The project has conducted two online surveys (one of ASEAN member country government representatives and one of ASEAN e-commerce businesses). A thorough desk review of laws and developments has also been undertaken to complement the survey results. An ASEAN/UNCTAD workshop on the Review of E-commerce Laws Harmonization in ASEAN was organized in Cebu, the Philippines from 10 to 11 November 2012. All 10 ASEAN member countries attended the workshop and shared information about developments in their countries. It was also attended by representatives from ASEC and UNCITRAL.
In October 2012 UNCTAD conducted two online surveys aimed at government officials and at the privacy sector, respectively. The government survey asked each country for a progress update on the drafting, implementation and enforcement of laws in six key areas. The survey also asked for information on challenges that each country faced in drafting, implementing and enforcing their laws (see annex 2). The private sector survey asked enterprises to list priority areas for law reform, and asked for information on key barriers to e-commerce in the region.

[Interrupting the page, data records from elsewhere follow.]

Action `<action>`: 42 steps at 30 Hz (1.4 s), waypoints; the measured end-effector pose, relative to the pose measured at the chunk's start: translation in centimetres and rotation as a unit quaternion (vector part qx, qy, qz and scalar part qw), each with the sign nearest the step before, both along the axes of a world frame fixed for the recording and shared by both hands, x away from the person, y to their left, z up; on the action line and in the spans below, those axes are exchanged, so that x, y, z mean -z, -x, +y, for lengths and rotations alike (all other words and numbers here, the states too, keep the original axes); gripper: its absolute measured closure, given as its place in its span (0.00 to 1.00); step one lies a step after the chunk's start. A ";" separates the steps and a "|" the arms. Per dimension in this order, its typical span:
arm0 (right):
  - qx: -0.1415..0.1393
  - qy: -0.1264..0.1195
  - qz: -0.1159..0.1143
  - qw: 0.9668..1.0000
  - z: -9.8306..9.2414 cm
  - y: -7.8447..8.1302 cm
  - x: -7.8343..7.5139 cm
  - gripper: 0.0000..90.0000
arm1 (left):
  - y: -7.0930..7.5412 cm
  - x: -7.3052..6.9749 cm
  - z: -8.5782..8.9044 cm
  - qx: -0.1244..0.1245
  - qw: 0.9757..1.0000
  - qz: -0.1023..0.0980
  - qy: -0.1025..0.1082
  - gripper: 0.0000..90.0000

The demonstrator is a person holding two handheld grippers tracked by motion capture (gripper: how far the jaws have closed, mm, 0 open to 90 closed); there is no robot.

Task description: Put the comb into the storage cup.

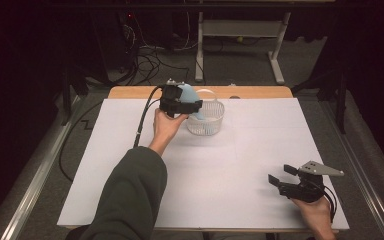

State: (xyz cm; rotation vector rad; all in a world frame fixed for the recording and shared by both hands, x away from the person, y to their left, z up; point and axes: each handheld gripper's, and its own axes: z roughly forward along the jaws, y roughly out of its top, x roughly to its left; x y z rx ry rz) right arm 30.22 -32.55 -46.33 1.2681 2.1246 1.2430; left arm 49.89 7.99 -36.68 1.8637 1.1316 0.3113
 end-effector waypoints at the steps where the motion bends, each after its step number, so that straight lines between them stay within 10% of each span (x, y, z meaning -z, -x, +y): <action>1: 0.000 0.000 0.000 1.000 0.0 0.0 0.0 0.27 | 0.0 0.0 0.1 -0.001 1.000 0.003 -0.003 0.11; 42: 0.001 0.003 -0.001 1.000 0.0 0.0 0.0 0.27 | 1.5 -1.0 3.4 0.005 1.000 -0.018 0.005 0.04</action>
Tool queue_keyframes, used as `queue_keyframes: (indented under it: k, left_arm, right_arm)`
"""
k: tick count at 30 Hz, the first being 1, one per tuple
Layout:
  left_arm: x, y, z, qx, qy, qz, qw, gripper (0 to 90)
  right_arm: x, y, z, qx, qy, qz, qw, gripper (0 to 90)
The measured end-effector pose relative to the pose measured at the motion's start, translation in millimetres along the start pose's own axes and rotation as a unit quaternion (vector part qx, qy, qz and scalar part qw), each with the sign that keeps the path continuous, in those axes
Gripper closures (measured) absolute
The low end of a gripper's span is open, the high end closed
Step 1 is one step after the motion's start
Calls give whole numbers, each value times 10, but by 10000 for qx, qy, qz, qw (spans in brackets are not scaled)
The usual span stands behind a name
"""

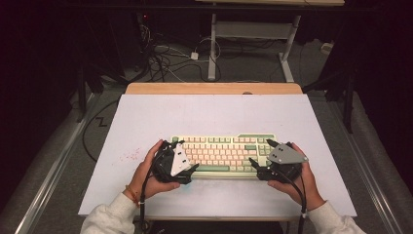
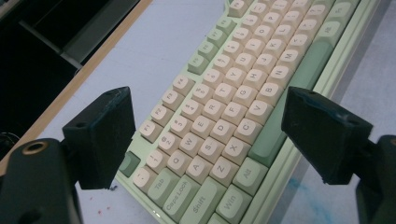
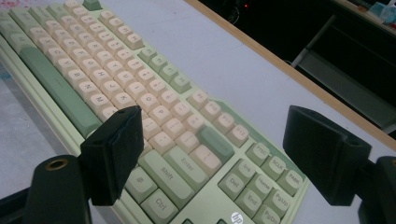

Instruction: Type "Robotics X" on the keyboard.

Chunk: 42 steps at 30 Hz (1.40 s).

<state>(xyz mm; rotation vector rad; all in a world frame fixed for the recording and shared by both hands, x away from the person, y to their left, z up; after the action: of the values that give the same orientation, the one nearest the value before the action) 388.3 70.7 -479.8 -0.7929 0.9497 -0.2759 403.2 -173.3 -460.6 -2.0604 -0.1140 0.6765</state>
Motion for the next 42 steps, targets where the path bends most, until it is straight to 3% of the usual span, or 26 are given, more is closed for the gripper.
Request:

The surveys provided some valuable insights. The Government survey confirmed that there was a high level of law reform activity in ASEAN, with many countries drafting new laws or reviewing existing laws. The key drivers for updating laws included a desire to align with international developments, the need to facilitate electronic government activities and to keep up with new technology developments, especially electronic payments systems and cloud computing. Many countries in the survey reported that they faced challenges in enacting laws, due to a lack of skills and training for policy makers and legislators, combined with challenges in enforcing laws, such as funding constraints.
The survey of a small number of businesses in the region uncovered concerns about the potential for e-commerce laws to be too intrusive or burdensome for business. Respondents to the business survey expressed a strong interest in law reform, especially in the areas of e-payments and online taxation.